* [What is required] What lines in the entries hold the string "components"? List them.

***** Excerpted records

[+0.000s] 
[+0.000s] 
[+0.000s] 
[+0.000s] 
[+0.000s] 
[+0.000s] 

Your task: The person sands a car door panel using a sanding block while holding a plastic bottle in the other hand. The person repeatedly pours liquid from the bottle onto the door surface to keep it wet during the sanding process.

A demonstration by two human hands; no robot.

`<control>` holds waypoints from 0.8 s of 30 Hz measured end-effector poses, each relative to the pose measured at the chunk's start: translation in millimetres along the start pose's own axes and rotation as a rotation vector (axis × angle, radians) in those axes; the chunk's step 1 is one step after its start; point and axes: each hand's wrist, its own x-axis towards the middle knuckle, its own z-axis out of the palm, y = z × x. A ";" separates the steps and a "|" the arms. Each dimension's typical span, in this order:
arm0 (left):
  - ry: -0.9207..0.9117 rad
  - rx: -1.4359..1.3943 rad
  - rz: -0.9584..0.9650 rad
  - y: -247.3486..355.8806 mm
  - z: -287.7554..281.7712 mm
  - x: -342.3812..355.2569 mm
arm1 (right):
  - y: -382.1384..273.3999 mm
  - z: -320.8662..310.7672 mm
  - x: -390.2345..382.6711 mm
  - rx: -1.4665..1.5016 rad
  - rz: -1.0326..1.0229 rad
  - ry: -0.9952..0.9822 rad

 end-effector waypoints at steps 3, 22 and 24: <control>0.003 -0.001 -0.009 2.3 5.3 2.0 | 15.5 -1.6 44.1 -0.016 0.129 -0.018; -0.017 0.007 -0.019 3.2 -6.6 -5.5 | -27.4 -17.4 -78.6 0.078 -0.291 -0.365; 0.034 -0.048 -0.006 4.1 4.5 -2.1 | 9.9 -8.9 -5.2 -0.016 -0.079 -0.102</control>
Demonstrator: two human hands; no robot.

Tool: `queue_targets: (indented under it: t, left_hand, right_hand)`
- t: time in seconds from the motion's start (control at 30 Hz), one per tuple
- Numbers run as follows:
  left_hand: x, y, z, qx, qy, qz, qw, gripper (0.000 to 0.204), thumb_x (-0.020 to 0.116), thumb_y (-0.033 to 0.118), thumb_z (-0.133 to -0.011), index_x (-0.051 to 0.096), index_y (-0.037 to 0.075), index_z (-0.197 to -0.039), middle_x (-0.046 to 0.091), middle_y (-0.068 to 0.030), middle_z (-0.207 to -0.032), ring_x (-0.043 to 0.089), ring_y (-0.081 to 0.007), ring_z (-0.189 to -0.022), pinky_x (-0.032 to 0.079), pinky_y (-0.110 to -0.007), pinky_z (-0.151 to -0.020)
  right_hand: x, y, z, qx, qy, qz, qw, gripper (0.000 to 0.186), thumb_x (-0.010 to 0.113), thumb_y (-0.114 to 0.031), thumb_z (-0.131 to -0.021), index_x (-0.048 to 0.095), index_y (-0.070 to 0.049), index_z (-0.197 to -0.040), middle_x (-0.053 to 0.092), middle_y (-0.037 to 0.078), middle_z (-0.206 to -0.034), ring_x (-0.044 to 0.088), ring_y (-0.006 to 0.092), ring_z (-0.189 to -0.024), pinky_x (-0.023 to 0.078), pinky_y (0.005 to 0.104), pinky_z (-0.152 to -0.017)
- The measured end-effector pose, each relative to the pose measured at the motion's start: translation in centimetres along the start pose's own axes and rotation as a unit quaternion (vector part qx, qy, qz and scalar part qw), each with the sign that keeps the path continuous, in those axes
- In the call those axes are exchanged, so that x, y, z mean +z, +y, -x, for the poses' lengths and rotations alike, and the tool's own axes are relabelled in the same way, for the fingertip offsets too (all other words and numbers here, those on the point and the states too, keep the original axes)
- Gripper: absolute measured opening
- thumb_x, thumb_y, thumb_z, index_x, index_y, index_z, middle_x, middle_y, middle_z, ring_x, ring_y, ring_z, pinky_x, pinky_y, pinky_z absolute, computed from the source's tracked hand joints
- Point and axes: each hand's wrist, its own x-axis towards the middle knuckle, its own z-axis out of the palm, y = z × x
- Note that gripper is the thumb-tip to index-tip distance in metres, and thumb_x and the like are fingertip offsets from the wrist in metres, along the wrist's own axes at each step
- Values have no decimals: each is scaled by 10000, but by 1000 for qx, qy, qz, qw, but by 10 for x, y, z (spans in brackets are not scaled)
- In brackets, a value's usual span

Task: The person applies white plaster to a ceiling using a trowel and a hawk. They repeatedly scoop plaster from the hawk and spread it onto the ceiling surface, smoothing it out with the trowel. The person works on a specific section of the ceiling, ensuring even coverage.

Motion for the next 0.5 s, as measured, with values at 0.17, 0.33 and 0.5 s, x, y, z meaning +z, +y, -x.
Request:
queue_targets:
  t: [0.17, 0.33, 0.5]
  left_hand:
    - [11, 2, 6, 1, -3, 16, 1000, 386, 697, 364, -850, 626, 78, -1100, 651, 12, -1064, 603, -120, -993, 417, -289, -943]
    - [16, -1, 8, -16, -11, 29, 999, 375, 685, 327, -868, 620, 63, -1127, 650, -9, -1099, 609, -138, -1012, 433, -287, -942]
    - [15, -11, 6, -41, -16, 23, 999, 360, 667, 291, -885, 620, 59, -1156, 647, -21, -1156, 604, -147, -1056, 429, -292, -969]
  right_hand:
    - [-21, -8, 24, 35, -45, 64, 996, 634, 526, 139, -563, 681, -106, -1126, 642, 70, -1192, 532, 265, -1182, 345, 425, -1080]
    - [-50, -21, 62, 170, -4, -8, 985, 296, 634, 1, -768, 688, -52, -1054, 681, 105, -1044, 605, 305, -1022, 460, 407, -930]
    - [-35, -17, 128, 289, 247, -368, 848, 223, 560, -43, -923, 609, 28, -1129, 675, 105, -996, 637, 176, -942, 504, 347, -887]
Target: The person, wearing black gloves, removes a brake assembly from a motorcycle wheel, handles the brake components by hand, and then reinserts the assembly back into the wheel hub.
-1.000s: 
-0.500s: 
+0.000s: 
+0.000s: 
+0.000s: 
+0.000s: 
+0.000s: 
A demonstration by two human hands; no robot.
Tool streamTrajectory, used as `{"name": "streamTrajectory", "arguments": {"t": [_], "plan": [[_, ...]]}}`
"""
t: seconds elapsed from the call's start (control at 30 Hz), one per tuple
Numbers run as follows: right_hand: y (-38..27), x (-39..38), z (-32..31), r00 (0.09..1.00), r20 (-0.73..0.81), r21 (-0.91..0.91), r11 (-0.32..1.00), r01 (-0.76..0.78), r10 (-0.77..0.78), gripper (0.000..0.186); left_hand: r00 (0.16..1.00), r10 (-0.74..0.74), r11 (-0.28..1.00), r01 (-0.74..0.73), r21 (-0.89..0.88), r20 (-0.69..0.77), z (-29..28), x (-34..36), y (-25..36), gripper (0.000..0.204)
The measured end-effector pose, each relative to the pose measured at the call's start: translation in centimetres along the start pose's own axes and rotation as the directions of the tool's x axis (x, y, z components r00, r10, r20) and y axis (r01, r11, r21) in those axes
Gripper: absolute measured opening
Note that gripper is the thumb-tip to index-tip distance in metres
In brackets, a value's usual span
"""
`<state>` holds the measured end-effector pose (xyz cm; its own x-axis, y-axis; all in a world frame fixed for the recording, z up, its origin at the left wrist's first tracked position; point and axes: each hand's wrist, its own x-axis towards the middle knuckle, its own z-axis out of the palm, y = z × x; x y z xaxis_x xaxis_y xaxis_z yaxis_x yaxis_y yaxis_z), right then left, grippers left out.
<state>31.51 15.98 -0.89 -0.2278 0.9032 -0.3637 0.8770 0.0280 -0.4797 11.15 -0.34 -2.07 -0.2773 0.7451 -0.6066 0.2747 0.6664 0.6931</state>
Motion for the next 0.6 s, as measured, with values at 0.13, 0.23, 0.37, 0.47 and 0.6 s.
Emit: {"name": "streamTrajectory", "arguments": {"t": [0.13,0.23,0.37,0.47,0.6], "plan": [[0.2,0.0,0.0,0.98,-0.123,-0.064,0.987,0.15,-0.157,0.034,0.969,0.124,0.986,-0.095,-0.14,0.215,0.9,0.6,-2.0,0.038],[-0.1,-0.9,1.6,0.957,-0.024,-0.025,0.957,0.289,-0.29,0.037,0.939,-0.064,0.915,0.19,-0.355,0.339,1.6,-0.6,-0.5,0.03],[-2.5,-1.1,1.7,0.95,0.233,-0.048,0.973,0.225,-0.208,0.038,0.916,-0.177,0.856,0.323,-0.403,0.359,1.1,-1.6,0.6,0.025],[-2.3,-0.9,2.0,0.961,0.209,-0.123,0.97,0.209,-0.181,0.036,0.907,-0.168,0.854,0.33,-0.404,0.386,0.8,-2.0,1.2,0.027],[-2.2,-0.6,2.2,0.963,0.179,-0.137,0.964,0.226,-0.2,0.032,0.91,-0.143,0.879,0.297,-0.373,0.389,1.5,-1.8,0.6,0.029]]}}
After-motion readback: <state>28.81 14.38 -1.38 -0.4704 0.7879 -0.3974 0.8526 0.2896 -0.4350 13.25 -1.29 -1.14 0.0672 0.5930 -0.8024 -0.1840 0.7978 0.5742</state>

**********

* [Solution to the exercise]
Target: The person, wearing black gloves, removes a brake assembly from a motorcycle wheel, handles the brake components by hand, and then reinserts the assembly back into the wheel hub.
The measured end-effector pose, each relative to the pose measured at the call's start: translation in centimetres along the start pose's own axes and rotation as the directions of the tool's x axis (x, y, z components r00, r10, r20) and y axis (r01, r11, r21) in those axes

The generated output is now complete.